Furthermore, this study seems ethically valid. According to Wang et al.
(2017), “Clinical study protocol for this study was approved by the Ethics
Committee of the First Hospital of Jilin University. And the study was carried
out in accordance with the Declaration of Helsinki.” Thus, one can conclude that
all the 212 patients that participated in this study provided written informed
consents. Based on the nature and outcome of this study, it appears that the
study used valid and appropriate design. According to Portney & Watkins
(2009), randomized controlled trial is the gold standard for true experimental
designs. While one cannot ascertain the level of blinding use in this study, it is
safe to infer that the data collection methods used in this study minimised the
participants’ bias. Likewise, the use of SPSS17.0. in their data analysis equally
contributed to the validity of this study. However, these researchers did not
provide any information on their source of funding, the role their funders played
in this research and any conflict of interest statement.

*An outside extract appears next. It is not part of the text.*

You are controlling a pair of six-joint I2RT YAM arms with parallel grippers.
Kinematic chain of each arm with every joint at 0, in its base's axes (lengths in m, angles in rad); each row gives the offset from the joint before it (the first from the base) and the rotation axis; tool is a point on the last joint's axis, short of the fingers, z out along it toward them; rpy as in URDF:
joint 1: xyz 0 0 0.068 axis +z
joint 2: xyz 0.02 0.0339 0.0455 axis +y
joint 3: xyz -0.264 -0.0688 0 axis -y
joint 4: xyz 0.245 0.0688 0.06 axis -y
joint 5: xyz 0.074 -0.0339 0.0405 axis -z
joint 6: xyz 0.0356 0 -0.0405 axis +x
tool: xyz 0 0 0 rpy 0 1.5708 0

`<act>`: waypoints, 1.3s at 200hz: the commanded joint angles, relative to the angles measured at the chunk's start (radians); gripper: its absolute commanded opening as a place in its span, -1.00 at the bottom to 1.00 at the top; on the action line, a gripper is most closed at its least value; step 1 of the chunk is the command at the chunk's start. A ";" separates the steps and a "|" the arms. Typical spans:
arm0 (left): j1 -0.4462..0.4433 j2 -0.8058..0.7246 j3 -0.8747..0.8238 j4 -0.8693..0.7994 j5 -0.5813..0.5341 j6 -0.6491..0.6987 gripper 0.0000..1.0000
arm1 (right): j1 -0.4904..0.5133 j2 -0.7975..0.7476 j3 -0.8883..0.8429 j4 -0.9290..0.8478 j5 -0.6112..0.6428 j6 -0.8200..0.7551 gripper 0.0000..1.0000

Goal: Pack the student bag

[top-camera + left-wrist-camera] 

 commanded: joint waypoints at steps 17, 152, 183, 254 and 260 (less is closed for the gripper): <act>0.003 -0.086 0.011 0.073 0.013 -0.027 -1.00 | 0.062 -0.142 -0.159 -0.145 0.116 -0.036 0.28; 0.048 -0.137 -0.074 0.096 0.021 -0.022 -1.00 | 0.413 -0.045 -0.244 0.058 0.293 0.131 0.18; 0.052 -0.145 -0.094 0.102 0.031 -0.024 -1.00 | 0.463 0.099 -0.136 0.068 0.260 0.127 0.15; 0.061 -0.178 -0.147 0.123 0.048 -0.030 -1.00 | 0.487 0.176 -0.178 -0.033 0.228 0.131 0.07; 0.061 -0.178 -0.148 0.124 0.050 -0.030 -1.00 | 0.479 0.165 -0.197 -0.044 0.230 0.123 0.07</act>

This study has some positive clinical implications. For instance, it has
ascertained the effectiveness and applicability of integrated remote management
in treating diabetes. This could revolutionize both health care policies the
management of chronic diseases not only in China, but worldwide. Finally, public
health workers and educators now have an evidence-based alternative to the
traditional method of working with individuals with type 2 diabetes, which will
reduce stigma and treatment burdens associated with this illness.
Chen et al. (2012)
While randomized controlled trials are a superior research methodology in the
hierarchy of evidence in therapy due to its ability limit the potential for any
biases (Cantor & Evans, 2013), Chen and colleagues’ systematic review offered a
structured method to analyzing existing information to help clinicians make
therapeutic decisions (Portney, 2009). Apart from the rigorous procedures that
included searching, appraising and summarizing available information on
cigarette smoking cessation, this study focused on the “effectiveness and cost-
effectiveness of computer and other electronic aids for smoking cessation.” From
the onset of this study, Chen et al (2012) clearly stated their reasons for
conducting this research. For instance, they posit that smoking is detrimental to
health. In addition, they stated that normally, chronic“ smokers lose 10 years of
life, and about half of all lifelong smokers have their lives shortened by smoking.”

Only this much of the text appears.